About this exercise: Return, exactly as written, every line from the first line of the data below through the line that contains "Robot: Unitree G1".

Data provided:
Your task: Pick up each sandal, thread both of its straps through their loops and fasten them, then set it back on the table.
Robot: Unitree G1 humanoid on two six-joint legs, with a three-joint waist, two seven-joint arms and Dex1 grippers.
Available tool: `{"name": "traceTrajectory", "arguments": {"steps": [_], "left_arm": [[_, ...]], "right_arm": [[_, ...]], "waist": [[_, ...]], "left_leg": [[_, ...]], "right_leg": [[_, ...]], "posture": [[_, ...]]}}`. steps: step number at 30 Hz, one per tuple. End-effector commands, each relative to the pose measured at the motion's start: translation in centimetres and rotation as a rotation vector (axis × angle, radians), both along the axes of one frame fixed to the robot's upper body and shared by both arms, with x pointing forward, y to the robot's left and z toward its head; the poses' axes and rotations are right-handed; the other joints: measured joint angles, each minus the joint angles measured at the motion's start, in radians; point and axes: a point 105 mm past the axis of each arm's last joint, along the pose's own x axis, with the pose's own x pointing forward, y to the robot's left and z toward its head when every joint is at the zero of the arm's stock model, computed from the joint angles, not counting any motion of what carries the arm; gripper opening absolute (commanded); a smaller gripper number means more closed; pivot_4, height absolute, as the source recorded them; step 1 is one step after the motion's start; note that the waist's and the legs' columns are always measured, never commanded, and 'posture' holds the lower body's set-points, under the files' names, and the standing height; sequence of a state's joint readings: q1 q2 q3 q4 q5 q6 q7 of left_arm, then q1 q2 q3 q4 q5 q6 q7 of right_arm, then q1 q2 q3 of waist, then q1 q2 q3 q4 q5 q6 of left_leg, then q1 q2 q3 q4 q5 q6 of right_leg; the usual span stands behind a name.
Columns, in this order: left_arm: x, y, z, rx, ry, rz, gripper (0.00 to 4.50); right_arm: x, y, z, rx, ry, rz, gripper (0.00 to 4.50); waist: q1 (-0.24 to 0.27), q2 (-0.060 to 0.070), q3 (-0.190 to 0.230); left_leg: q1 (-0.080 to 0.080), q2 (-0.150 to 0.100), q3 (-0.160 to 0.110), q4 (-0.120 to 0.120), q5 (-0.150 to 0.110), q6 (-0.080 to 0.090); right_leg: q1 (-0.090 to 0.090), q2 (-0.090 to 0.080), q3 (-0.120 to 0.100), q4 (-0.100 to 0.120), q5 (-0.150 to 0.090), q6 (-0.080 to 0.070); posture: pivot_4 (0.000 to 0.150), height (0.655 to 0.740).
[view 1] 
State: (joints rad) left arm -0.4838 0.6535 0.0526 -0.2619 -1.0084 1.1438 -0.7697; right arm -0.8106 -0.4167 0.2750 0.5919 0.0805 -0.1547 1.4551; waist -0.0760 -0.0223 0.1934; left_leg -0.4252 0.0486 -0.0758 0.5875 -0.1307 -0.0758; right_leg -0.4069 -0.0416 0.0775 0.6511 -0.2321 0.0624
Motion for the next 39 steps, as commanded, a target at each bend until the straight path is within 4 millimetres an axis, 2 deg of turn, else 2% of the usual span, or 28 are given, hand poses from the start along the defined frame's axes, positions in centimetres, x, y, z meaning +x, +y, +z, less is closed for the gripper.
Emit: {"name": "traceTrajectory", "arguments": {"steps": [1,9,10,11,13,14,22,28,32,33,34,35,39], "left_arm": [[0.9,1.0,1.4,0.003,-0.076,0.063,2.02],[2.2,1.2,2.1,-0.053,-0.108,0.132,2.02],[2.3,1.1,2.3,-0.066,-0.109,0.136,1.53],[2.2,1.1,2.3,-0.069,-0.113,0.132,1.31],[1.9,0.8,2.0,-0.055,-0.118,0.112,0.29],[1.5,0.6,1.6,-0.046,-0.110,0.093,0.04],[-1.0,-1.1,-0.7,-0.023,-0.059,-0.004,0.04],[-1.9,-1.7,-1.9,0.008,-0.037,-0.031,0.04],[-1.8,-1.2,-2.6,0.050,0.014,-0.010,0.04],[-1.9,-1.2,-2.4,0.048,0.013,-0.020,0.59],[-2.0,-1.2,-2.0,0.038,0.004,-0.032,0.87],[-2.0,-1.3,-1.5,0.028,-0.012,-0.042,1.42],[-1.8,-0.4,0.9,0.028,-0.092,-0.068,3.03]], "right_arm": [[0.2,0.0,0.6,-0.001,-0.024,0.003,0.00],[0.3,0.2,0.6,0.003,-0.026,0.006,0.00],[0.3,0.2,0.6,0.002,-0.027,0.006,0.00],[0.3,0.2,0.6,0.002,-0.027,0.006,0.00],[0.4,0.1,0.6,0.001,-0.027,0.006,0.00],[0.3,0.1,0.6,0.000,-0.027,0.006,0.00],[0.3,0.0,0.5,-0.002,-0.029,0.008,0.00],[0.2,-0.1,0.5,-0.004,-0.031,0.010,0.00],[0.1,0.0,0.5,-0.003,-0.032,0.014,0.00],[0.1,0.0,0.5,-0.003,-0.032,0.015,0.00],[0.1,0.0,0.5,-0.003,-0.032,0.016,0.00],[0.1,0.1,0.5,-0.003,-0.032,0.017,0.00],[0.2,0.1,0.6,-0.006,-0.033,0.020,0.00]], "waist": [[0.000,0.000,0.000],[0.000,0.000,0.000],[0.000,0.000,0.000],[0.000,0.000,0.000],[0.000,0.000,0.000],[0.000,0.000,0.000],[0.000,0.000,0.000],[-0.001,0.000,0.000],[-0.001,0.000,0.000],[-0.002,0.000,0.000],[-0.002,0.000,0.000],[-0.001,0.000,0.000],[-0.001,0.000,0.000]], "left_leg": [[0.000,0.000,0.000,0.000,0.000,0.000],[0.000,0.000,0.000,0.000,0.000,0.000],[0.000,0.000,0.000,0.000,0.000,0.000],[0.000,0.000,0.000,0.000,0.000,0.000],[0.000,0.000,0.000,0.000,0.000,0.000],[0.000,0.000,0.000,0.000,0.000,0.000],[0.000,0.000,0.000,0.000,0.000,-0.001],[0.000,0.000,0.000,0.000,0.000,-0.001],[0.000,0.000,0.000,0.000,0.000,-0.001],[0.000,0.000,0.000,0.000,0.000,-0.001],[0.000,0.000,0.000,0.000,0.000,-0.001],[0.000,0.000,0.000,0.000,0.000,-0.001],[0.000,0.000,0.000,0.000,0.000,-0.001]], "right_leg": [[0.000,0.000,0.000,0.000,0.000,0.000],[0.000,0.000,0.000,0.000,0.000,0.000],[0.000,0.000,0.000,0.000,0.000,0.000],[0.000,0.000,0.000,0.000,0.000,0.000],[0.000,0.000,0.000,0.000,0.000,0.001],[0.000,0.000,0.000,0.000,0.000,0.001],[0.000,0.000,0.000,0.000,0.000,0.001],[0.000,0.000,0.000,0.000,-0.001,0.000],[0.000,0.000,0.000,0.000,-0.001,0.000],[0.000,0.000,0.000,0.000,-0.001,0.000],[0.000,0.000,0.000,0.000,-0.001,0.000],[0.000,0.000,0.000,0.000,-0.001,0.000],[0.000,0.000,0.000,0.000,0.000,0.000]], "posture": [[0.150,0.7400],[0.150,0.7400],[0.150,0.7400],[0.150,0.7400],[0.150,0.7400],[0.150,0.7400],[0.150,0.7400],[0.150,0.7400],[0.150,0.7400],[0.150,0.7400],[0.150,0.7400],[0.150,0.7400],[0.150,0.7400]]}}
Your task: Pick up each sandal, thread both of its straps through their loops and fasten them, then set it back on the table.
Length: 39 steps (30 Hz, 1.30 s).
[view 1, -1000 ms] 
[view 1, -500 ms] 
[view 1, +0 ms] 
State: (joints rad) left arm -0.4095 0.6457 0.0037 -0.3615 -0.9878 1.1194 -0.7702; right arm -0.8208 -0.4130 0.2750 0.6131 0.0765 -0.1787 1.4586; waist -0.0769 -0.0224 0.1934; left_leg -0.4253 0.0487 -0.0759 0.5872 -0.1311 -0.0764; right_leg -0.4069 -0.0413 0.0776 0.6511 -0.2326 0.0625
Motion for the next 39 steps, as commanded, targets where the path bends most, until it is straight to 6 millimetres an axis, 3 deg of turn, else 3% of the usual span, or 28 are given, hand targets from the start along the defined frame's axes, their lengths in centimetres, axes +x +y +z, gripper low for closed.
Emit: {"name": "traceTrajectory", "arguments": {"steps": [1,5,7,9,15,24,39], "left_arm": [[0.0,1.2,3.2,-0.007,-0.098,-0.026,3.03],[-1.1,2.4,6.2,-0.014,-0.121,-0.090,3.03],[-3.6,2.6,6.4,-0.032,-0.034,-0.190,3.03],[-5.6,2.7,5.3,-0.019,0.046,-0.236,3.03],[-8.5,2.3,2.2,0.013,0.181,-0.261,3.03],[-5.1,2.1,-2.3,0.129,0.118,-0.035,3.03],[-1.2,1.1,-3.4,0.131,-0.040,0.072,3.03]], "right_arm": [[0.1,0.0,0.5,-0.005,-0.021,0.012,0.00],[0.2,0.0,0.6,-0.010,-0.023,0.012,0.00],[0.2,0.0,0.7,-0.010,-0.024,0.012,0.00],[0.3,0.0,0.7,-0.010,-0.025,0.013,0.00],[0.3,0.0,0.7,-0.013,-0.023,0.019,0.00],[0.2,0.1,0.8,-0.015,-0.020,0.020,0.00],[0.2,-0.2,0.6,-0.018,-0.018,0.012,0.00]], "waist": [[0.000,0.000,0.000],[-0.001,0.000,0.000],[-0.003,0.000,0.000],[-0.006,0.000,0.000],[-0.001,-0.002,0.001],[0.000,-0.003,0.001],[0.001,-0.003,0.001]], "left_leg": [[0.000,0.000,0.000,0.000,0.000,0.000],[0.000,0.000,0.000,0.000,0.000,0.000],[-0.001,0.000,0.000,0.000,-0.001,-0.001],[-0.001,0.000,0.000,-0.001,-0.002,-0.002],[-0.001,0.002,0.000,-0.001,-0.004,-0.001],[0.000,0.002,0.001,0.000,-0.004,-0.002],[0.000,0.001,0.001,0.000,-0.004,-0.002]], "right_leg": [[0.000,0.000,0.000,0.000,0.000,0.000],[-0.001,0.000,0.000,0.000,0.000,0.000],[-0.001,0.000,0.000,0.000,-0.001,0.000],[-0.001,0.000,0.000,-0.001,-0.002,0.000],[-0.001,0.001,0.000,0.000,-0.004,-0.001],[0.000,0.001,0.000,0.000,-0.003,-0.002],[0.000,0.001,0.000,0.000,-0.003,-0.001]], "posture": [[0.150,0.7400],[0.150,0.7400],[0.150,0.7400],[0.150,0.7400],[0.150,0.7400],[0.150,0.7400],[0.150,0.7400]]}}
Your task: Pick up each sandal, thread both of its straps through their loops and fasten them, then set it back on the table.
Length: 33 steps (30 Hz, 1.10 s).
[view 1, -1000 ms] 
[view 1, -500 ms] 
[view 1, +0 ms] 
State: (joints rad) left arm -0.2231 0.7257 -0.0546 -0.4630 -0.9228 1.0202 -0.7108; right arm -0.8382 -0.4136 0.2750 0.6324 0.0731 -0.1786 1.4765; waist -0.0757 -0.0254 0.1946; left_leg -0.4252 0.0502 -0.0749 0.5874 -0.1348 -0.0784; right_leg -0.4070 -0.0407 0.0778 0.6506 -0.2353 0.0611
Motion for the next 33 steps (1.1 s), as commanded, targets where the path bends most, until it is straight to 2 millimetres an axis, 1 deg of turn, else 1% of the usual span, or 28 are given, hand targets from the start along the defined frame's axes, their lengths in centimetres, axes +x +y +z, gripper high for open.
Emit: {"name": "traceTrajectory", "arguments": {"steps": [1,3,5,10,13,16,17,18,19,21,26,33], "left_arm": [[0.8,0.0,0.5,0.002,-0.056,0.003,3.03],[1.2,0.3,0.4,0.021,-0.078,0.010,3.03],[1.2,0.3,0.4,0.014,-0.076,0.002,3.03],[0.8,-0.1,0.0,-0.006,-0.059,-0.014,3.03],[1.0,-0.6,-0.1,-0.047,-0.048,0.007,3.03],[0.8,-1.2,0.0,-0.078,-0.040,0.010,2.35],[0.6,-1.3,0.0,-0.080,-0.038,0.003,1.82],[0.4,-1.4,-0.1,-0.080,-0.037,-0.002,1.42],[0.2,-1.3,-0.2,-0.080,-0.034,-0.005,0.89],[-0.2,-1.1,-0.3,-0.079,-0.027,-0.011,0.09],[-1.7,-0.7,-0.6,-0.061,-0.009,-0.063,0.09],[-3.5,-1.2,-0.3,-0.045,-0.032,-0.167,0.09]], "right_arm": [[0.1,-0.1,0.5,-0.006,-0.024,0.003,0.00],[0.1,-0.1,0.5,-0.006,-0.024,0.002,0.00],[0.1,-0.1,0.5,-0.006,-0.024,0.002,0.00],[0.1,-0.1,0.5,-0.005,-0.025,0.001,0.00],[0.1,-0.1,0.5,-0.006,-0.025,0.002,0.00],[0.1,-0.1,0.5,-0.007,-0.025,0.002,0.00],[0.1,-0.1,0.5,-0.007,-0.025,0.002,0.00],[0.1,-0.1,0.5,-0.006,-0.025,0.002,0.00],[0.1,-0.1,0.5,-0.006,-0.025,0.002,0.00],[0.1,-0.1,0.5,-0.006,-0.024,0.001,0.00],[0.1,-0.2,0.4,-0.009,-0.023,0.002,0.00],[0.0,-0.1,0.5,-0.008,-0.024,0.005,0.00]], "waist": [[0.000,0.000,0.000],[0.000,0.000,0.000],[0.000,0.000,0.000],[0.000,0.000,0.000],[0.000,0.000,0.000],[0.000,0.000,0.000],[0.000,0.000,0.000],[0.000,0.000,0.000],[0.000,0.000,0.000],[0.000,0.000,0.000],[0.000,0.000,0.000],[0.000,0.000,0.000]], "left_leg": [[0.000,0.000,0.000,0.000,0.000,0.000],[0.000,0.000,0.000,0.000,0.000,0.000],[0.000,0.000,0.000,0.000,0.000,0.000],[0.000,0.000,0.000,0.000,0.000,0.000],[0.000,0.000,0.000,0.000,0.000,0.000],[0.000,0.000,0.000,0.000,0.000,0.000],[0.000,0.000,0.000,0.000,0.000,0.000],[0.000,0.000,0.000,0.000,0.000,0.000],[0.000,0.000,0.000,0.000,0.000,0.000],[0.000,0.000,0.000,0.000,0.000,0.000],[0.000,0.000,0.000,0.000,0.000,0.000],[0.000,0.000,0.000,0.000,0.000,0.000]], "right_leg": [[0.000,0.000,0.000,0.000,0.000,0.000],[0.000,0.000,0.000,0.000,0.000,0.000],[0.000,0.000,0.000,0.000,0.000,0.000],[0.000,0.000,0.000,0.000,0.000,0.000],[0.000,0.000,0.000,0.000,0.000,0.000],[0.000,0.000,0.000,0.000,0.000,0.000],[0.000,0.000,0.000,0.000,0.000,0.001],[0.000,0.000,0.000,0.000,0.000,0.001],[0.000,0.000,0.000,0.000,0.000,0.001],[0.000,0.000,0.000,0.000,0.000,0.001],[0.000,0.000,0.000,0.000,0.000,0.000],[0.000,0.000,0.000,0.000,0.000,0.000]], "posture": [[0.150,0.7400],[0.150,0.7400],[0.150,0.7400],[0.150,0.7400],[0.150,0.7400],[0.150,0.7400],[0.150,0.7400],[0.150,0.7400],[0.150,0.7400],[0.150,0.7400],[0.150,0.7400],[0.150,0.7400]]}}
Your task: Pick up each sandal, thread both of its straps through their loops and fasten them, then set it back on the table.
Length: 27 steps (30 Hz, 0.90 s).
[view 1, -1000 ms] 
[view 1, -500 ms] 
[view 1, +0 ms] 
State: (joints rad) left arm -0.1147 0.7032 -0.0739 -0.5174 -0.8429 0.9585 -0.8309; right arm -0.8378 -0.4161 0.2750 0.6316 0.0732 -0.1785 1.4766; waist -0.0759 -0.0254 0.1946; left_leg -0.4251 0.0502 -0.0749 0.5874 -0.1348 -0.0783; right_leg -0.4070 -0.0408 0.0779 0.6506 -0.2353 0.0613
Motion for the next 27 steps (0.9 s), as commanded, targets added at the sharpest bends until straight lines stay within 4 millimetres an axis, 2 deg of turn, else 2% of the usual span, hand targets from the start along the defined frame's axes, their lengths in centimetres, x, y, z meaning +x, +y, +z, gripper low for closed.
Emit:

Expected answer:
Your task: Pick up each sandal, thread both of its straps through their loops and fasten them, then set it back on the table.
Robot: Unitree G1 humanoid on two six-joint legs, with a three-joint waist, two seven-joint arms and Dex1 grippers.

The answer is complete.